Value ⭐⭐⭐⭐ - Analyzes overconfidence through "suggestibility bias," providing a clear theoretical motivation with experimental support. - The method is applicable to both open-source and closed-source models and scales from short-form QA to long-form generation. - Zero-resource and training-free, requiring only a lightweight NLI model (<1% of total FLOPs).

Limitations ⭐⭐⭐ - Distractor quality depends on the model's own generative capabilities, which may limit performance for smaller models. - The assumption that bias \(\beta\) is nearly equal across related claims may not hold for semantically distant claims. - Long-form scenarios require claim decomposition, increasing pipeline complexity.

Category Representative Work Difference from DiNCo
Verbalized Confidence P(True), Verbalized Numerical Single evaluation; suffers from suggestibility and saturation
Joint Multi-candidate Prompting Top-K-VC, CaCoST Joint presentation allows models to mask inconsistency via arithmetic
Self-Consistency SC, SC-VC Uses only generation consistency; ignores the verification dimension
Softmax Probability MSP Depends on canonical answer formats; cannot scale to long-form text
DiNCo Ours Independent distractor evaluation + NLI Reweighting + Dual-dimension fusion

Summary & Future Work

DiNCo addresses the neglected "suggestibility bias" in LLMs by automatically generating distractors and evaluating confidence independently to calibrate bias.
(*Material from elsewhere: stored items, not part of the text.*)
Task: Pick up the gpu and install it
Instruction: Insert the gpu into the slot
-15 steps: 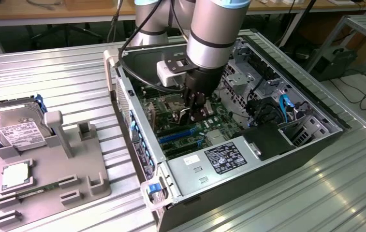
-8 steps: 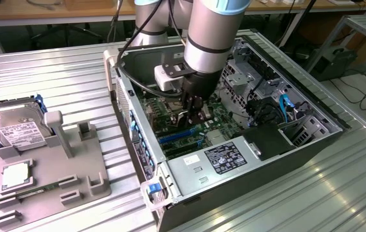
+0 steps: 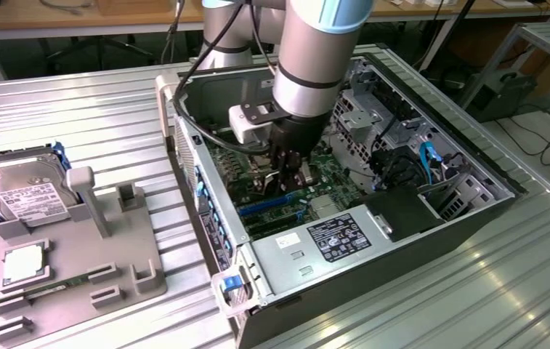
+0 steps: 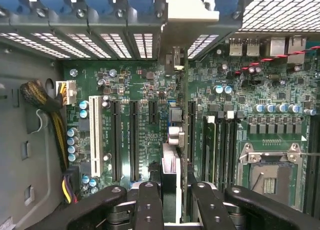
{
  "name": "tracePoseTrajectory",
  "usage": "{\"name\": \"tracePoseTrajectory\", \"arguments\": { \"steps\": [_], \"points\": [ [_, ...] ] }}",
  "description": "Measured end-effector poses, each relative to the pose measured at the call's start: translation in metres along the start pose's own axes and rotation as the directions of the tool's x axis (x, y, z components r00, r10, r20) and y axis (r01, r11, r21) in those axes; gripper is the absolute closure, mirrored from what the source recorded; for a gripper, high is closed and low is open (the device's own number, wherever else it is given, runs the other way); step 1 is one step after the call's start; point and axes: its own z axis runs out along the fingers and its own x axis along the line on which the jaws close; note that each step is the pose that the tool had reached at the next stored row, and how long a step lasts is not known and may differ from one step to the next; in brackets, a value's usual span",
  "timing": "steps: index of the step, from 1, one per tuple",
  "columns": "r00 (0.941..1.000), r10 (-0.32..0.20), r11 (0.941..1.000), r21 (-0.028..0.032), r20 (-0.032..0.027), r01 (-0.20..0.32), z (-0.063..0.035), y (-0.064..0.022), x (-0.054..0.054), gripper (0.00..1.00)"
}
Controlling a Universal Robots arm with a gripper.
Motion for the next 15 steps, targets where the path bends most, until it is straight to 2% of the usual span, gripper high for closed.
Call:
{"name": "tracePoseTrajectory", "arguments": {
  "steps": [5, 11, 15],
  "points": [
    [1.0, 0.0, 1.0, 0.0001, 0.0002, 0.0, 0.0026, 0.0051, 0.0, 0.72],
    [1.0, 0.0, 1.0, 0.0, 0.0, 0.0, 0.0149, 0.0075, 0.0, 0.72],
    [1.0, 0.0, 1.0, -0.0004, -0.0003, 0.0, 0.0174, 0.0077, 0.0, 0.72]
  ]
}}
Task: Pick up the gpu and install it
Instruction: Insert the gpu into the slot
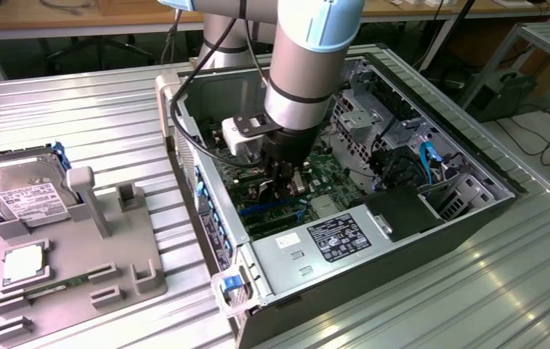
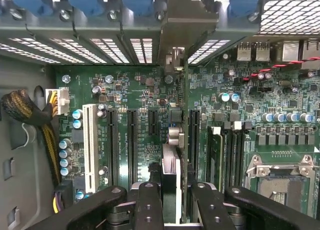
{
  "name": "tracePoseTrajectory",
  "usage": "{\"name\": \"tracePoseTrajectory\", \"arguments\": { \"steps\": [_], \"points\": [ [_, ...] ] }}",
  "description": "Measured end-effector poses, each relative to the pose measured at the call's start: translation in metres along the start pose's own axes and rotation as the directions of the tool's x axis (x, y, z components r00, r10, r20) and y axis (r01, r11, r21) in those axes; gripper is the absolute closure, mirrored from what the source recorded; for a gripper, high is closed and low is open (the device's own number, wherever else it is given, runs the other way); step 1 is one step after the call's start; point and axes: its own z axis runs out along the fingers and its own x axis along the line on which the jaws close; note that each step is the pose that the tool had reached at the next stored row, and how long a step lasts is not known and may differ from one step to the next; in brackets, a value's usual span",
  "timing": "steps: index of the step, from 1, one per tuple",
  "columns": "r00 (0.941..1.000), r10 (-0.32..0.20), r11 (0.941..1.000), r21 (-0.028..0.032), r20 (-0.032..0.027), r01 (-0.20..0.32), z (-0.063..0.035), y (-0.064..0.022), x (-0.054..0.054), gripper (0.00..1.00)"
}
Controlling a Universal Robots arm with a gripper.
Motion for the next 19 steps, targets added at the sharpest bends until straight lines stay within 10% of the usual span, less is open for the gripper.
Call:
{"name": "tracePoseTrajectory", "arguments": {
  "steps": [19],
  "points": [
    [1.0, 0.0, 1.0, -0.003, 0.0004, 0.0, 0.0022, -0.0006, 0.0, 0.72]
  ]
}}
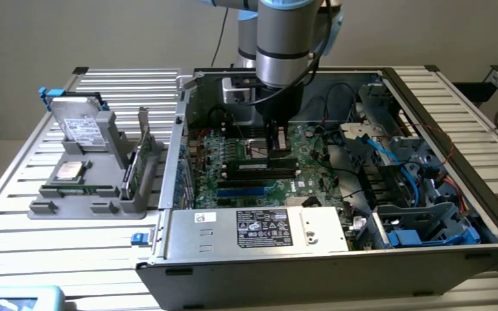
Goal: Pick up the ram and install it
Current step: 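Insert the ram into the slot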
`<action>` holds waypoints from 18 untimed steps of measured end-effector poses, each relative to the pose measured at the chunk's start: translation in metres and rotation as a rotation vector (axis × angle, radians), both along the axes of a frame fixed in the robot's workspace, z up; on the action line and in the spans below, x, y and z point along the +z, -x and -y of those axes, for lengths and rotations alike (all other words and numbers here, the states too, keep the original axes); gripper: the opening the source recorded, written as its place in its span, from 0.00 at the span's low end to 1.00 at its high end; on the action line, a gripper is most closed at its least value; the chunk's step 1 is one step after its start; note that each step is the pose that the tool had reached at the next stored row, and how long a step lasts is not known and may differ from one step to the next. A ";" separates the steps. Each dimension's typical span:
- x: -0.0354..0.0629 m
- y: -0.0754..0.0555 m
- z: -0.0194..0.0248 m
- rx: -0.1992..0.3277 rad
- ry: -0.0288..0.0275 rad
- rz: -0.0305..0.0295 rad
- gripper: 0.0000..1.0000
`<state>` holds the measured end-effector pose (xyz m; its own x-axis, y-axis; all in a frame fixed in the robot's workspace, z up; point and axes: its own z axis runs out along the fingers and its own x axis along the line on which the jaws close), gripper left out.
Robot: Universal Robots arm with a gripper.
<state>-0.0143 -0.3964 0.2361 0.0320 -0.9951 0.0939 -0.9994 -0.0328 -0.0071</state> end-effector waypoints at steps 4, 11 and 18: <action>-0.0026 0.000 -0.0003 0.000 0.0002 0.0000 0.14; -0.0054 0.000 -0.0022 0.000 0.0002 0.0000 0.14; -0.0064 0.000 -0.0014 0.000 0.0002 0.0000 0.14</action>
It further fuses generation and verification dimensions. Under zero-resource settings, it achieves cross-task and cross-model calibration improvements with minimal overhead. Future work includes using smaller models for distractor generation to reduce costs, extending the method to multi-turn dialogue, and exploring integration with post-hoc calibration methods like temperature scaling.